For the listing below, print exactly the lines from the line with "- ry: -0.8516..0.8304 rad" to the line with "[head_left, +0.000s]", both included, and nothing beyond them.

PROVIDED DATA

>>>>

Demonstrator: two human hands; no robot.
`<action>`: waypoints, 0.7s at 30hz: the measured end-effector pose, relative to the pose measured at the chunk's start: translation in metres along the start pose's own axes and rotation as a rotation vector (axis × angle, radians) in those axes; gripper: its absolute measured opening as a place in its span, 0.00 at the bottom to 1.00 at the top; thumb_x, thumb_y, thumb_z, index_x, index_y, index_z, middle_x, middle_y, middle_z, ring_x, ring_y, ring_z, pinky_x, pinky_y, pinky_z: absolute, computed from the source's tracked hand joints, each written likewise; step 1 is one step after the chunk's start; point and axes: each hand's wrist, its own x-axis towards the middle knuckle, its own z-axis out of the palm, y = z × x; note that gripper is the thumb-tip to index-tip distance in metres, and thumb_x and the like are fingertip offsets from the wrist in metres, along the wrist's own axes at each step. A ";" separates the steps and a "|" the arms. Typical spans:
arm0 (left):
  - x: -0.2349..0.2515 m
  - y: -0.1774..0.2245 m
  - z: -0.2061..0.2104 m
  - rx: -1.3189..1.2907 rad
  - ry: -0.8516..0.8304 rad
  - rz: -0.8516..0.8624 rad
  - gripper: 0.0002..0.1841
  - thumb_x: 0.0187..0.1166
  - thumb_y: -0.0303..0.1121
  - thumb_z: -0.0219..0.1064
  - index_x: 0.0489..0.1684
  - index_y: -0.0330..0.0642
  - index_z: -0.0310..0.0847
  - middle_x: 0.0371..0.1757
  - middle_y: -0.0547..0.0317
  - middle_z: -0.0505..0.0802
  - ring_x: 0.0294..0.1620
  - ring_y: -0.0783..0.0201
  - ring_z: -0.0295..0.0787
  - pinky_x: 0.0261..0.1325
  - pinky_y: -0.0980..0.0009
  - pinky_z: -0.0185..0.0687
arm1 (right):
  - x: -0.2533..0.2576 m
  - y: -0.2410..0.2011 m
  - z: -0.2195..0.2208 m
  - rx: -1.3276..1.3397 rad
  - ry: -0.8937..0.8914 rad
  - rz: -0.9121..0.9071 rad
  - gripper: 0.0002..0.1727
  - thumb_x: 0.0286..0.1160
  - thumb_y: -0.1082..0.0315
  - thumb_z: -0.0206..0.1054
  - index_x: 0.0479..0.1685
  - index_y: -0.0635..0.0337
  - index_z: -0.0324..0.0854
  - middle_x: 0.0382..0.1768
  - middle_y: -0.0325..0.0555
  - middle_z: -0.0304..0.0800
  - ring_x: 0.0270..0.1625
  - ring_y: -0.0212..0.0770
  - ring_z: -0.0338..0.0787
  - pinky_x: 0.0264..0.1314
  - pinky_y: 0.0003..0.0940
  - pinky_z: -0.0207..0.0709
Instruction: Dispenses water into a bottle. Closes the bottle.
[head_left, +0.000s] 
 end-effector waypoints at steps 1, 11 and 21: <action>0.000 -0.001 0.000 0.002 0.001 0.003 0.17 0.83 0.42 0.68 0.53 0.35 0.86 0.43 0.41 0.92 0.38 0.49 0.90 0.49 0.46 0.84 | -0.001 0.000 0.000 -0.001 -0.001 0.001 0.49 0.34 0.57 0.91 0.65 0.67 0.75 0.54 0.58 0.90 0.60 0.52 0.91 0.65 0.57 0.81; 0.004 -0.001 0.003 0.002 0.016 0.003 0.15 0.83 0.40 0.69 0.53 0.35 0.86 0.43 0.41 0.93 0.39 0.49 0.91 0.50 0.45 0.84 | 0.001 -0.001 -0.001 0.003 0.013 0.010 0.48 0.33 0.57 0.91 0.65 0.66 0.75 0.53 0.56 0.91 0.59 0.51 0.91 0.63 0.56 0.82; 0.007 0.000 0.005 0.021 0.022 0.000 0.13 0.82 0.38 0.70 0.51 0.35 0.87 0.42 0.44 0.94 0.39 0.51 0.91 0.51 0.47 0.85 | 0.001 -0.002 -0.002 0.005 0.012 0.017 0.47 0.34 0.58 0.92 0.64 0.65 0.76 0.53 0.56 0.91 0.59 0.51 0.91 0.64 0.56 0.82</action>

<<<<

TASK SOLUTION
  - ry: -0.8516..0.8304 rad
  - rz: -0.8516..0.8624 rad
  - gripper: 0.0002..0.1841
  - thumb_x: 0.0187..0.1166
  - thumb_y: -0.0303..0.1121
  - thumb_z: -0.0219..0.1064
  - index_x: 0.0489..0.1684
  - index_y: -0.0330..0.0642
  - index_z: -0.0310..0.0847
  - middle_x: 0.0371..0.1757
  - middle_y: -0.0547..0.0317
  - middle_z: -0.0505..0.0802
  - ring_x: 0.0294..0.1620
  - ring_y: -0.0783..0.0201
  - ring_z: -0.0295..0.0787
  - pinky_x: 0.0261..0.1325
  - pinky_y: -0.0980..0.0009
  - pinky_z: -0.0185..0.0687
arm1 (right):
  - x: -0.2533..0.2576 m
  - y: -0.2410..0.2011 m
  - z: -0.2195..0.2208 m
  - rx: -1.3276..1.3397 rad
  - ry: -0.8937..0.8914 rad
  - rz: -0.9121..0.9071 rad
  - gripper: 0.0002..0.1727
  - thumb_x: 0.0286..0.1160
  - thumb_y: -0.1082..0.0315
  - thumb_z: -0.0206..0.1054
  - index_x: 0.0479..0.1685
  - index_y: -0.0635..0.0337
  - index_z: -0.0324..0.0854
  - middle_x: 0.0382..0.1768
  - middle_y: -0.0325..0.0555
  - middle_z: -0.0304..0.0800
  - ring_x: 0.0270..0.1625
  - ring_y: -0.0212..0.0770
  - ring_z: -0.0338..0.0787
  - pinky_x: 0.0264..0.1314
  - pinky_y: 0.0003..0.0940
  - pinky_z: -0.0207..0.0709
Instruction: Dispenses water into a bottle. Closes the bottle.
[head_left, +0.000s] 

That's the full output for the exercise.